■ **Problem description**:
Your answer should be one number: how many lines of the records hold the string "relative".
**********
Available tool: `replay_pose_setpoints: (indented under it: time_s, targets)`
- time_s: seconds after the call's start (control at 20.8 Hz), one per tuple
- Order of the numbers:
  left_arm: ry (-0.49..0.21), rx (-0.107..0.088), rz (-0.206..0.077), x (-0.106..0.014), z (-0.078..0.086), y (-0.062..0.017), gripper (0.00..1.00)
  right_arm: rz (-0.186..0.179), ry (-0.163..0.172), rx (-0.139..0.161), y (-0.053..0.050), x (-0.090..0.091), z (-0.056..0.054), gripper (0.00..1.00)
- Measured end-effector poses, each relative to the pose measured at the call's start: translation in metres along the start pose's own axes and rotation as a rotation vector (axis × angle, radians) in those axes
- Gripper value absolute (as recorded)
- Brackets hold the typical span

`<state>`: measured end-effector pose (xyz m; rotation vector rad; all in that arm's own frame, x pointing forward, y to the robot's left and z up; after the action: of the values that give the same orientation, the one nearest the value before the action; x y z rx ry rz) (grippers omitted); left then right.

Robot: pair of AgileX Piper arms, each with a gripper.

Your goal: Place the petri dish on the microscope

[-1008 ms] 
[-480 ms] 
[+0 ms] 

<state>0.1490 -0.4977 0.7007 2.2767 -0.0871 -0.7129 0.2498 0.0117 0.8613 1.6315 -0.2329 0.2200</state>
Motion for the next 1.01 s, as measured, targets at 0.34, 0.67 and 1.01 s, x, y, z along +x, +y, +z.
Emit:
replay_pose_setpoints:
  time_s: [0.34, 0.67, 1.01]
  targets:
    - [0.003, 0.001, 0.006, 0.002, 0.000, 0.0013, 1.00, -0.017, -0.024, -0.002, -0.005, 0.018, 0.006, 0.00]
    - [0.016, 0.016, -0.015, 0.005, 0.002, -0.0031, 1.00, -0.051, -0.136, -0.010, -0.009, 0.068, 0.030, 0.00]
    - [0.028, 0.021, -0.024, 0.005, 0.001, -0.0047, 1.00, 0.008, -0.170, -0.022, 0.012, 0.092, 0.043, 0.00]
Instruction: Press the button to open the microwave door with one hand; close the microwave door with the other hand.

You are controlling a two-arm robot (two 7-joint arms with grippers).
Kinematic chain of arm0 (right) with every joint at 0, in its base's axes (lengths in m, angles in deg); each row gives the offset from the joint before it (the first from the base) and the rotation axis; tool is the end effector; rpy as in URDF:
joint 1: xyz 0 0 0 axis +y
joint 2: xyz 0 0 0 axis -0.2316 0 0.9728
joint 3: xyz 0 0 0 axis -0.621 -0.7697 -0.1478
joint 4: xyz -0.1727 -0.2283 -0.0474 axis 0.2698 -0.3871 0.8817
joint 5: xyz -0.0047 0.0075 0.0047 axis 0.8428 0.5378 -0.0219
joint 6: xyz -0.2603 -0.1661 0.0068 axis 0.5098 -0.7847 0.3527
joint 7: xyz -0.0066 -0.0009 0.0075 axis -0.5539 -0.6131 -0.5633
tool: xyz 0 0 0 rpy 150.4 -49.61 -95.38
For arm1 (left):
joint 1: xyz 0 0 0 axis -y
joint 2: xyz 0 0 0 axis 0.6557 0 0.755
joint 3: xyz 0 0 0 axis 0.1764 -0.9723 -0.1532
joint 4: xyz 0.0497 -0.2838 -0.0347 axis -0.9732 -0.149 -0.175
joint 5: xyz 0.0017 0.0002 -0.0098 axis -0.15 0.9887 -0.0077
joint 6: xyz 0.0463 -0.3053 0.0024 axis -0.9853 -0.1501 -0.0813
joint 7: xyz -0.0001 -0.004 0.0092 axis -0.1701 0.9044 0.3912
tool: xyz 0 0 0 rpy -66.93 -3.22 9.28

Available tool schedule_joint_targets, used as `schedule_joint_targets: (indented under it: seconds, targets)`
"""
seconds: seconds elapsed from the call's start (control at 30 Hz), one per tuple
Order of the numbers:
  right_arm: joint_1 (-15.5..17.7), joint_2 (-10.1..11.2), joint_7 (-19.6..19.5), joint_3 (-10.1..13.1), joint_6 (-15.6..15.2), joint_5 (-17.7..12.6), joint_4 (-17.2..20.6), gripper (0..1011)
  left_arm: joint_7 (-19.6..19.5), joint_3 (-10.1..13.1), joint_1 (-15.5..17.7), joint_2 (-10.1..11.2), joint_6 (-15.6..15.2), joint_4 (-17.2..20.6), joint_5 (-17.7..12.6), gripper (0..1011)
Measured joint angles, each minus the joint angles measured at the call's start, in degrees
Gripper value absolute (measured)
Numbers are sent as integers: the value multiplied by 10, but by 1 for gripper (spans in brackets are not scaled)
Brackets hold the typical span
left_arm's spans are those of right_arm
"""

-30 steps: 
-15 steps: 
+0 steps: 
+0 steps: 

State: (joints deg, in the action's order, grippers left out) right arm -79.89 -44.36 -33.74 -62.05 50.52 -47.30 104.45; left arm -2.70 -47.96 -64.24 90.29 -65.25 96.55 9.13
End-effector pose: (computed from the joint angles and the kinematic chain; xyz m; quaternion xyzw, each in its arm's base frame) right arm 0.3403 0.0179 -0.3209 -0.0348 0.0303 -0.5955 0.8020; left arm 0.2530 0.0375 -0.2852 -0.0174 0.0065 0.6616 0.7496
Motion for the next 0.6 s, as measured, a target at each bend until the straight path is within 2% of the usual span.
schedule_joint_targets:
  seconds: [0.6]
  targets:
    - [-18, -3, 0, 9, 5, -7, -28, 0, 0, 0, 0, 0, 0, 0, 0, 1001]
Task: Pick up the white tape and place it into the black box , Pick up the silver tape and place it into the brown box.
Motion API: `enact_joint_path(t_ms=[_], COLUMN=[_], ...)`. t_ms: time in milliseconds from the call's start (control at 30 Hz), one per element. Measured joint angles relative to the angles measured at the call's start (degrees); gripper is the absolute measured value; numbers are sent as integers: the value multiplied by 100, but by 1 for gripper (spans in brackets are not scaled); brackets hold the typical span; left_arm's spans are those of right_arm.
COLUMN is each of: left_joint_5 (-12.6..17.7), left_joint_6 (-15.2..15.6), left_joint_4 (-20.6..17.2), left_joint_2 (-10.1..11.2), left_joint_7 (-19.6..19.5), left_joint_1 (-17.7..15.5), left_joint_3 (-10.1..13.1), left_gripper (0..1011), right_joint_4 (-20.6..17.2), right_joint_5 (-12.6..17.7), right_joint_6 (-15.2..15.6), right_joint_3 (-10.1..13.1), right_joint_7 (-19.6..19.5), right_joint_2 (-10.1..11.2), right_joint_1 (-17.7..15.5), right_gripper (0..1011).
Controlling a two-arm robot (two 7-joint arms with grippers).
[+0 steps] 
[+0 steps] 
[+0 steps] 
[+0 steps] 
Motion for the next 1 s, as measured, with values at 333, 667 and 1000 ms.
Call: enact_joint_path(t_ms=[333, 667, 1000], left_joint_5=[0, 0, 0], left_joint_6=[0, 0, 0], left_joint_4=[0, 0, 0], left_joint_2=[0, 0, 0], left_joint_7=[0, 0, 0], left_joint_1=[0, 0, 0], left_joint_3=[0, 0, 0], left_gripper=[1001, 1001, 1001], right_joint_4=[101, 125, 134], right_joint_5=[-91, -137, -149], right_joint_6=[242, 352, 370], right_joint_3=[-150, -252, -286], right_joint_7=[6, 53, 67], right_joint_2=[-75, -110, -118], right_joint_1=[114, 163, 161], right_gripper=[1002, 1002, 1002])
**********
■ **Answer to the problem**:
2